While research projects are typically well equipped to carry out the research modern studies often integrate and produce highly diverse and voluminous data, both in terms of type and format as well as size. To administer this data in an adecuate way and ensure scientific results are reproducible, a fully featured data-warehouse is required. Ideally such a warehouse has both a graphical, point and click, user interface (GUI) as well as a application programming interface (API). The former allows scientists to administer the data and also explore it, while the latter enables data analysts to perform exhaustive data searches and directly include data in anaylis scripts without the need to download large data files. Additionally, data-warehouses need to offer access functions that make the stored data findable, accessible, interoperable, and reusable (FAIR). These requirements imply that a data-warehouse no longer is a simple file-server in the web with short readme files explainng the data and how it was produced. Rather, programming a data-warehouse, especially when adhering to standards like the ISA Model becomes a suizable software development job itself. Resources, in terms of work time, experts, and funding, for such a task a often hard to come by. To fill this gap we present a ready to use, no programming required plug&play ISA Model data warehouse.
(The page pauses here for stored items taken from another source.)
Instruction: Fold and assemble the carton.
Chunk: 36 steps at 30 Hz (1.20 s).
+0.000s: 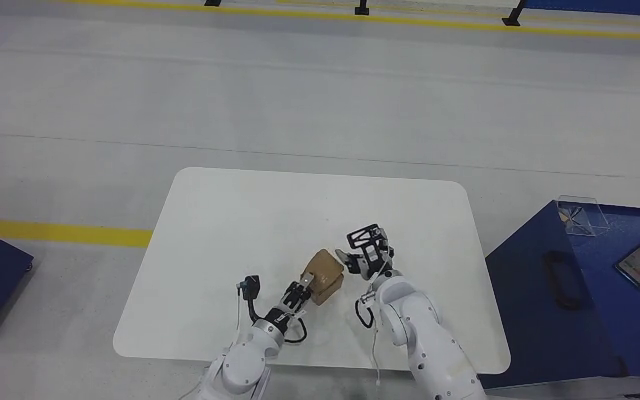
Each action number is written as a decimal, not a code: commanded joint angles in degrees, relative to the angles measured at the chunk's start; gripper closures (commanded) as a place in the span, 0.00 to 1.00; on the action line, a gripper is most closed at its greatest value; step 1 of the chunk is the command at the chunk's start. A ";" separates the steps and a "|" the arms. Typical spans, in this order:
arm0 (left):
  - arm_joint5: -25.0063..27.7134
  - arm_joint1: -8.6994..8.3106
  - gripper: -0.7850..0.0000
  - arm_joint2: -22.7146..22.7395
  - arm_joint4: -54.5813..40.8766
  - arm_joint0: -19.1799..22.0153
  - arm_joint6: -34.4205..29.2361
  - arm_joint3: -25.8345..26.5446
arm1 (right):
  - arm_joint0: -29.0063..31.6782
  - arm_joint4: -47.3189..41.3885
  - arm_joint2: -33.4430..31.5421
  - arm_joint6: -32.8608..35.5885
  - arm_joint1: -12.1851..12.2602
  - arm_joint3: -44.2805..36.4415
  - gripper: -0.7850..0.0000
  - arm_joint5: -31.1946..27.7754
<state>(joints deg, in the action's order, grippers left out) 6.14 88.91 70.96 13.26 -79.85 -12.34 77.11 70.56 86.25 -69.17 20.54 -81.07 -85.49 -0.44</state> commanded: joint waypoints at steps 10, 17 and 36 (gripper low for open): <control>-0.05 -0.17 0.51 -1.42 -0.23 0.25 0.91 -0.91 | -2.38 -1.88 0.94 1.56 -0.26 3.99 0.00 -2.39; -0.61 -0.28 0.51 -2.04 -0.31 0.52 1.72 -1.39 | -3.20 -2.65 1.15 1.95 -0.29 5.85 0.00 -3.31; -2.74 -0.40 0.51 -3.72 -0.34 2.00 3.78 -2.96 | -5.53 -2.59 2.49 2.23 -0.63 9.42 0.00 -2.41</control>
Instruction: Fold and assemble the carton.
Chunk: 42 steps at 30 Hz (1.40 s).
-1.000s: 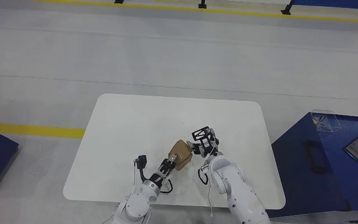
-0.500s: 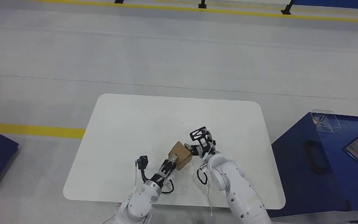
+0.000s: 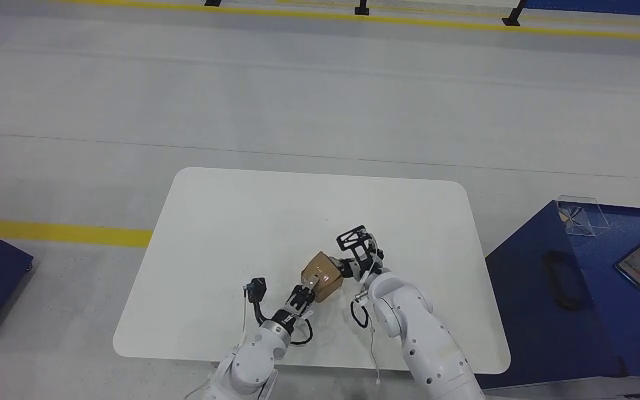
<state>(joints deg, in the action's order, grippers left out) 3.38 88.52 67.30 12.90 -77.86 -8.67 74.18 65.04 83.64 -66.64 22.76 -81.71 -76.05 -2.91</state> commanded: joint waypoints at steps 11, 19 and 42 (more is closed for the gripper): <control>-0.38 -0.11 0.47 -0.52 -0.68 0.81 0.41 -0.78 | -0.44 -0.78 -0.43 0.52 0.03 0.57 0.00 -0.12; -1.25 -0.11 0.45 -1.05 -0.78 1.83 0.81 -1.94 | -0.65 -0.95 -0.79 -0.06 0.04 1.04 0.00 0.73; -1.11 -0.42 0.44 -1.67 -0.99 2.03 1.55 -0.73 | -1.04 -1.42 -0.69 0.02 0.03 1.49 0.00 0.64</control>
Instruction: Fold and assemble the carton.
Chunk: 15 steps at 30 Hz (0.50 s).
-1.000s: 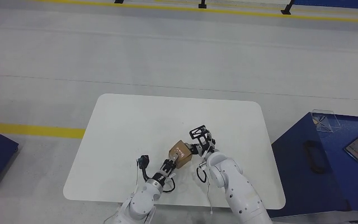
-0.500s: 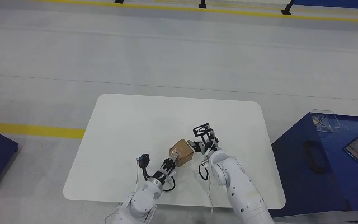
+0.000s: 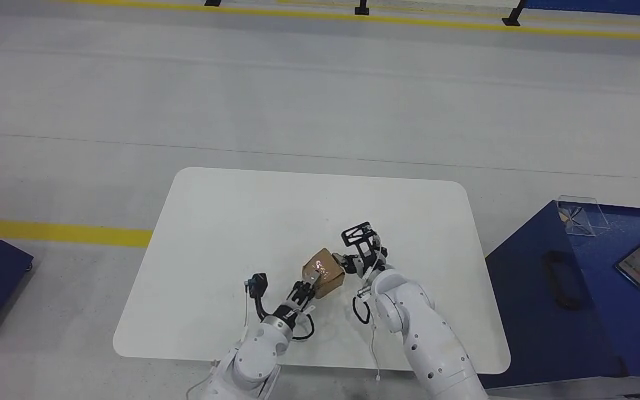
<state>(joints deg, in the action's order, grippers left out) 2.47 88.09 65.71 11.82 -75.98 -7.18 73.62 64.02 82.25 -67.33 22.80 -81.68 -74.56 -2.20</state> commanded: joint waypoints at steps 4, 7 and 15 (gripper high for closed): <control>-0.30 0.11 0.45 -0.66 0.04 0.54 0.58 -0.75 | 0.01 -0.23 -0.08 -0.25 0.03 0.08 0.00 -0.37; -0.61 0.14 0.45 -0.84 -0.07 0.89 0.74 -1.13 | 0.06 -0.30 -0.11 -0.18 0.06 0.24 0.00 -0.59; -1.69 0.21 0.49 -1.44 0.15 1.37 1.38 -2.05 | -0.33 -0.26 0.13 -0.26 0.03 1.19 0.00 -0.81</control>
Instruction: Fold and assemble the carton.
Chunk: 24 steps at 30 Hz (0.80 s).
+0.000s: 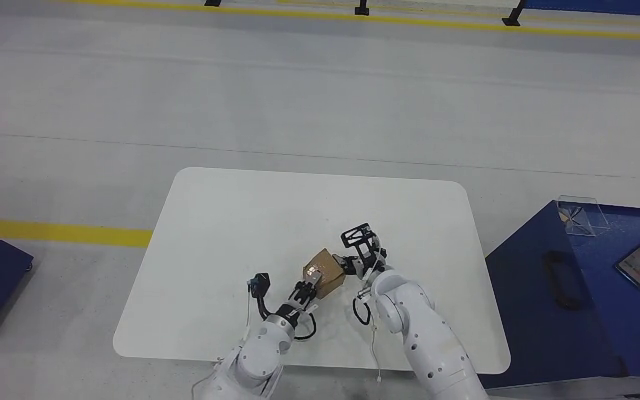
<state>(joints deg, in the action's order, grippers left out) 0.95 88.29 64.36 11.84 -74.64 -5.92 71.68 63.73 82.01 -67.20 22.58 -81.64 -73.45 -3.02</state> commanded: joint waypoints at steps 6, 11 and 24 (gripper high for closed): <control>-1.34 0.10 0.50 -0.68 0.61 0.42 0.88 -0.69 | -0.31 -0.03 -0.25 0.03 0.05 0.50 0.00 0.08; -1.60 0.13 0.49 -1.00 1.05 0.44 1.52 -0.67 | 0.59 -1.80 -1.56 -1.88 0.18 -1.63 0.00 0.49; -0.59 -0.14 0.45 -0.74 1.36 -1.23 2.43 1.52 | 1.26 0.52 0.59 0.95 0.19 -2.43 0.00 -0.42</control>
<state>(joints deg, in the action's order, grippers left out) 0.11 88.18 63.52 13.17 -75.73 -3.60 72.99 65.20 82.76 -66.78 23.50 -81.39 -76.15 -3.41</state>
This repository holds a Plug & Play Zendro instance created for the latest ISA data model definitions. It is also customized to enable file attachments via a minio fileserver as well as special handling of images through an imgproxy server. This particulary enables the user not only to administer scientific meta-data, but also host the research result data itself in the same warehouse.
The plug&play ISA Model warehouse based on Zendro uses Docker. Please make sure, the following requirements are met:
Download or clone the repository.
git clone https://github.com/Zendro-dev/ISA-plug-and-play-warehouse
Configuration can be done via the .env
files in the separate sub-repositories (graphql-server
, single-page-app
and graphiql-auth
).
There are .env.example
files included that can be used by simply removing the .example
extension. They should work out of the box as is.
In case you want Zendro to talk to other databases that can be configured in config/data_models_storage_config.json
. Currently a default PostgreSQL database is used. Support exists for a great variety of storage technologies. See the Zendro manual for more details.
Build and start the docker containers via:
docker-compose -f docker-compose-prod.yml up -d --force-recreate --remove-orphans
This will fetch all the necessary docker images and install them as well as starting up the containers. The containers will be avaialable at:
graphql-server: http://localhost:3000/graphql
graphiql: http://localhost:7070
single-page-app: http://localhost:8080
keycloak: http://10.5.0.11:8081
minio: http://localhost:9000
imgproxy: http://localhost:8082
Stop the docker containers via
docker-compose -f docker-compose-prod.yml down
In case you want to also delete the local docker volumes with your data run
docker-compose -f docker-compose-prod.yml down -v
By default this setup uses 2 separate minio buckets (something like directories in which the respective files are stored) to hold image and other data. The names of the buckets can be controlled via environment variables. The defaults are:
IMG_BUCKET_NAME = "images";
FILES_BUCKET_NAME = "files";
Those need to be created manually in the minio admin surface at
http://localhost:9000
You can login to the minio client via:
username: minio
password: miniominio
Note: This step can probably be automated in the future.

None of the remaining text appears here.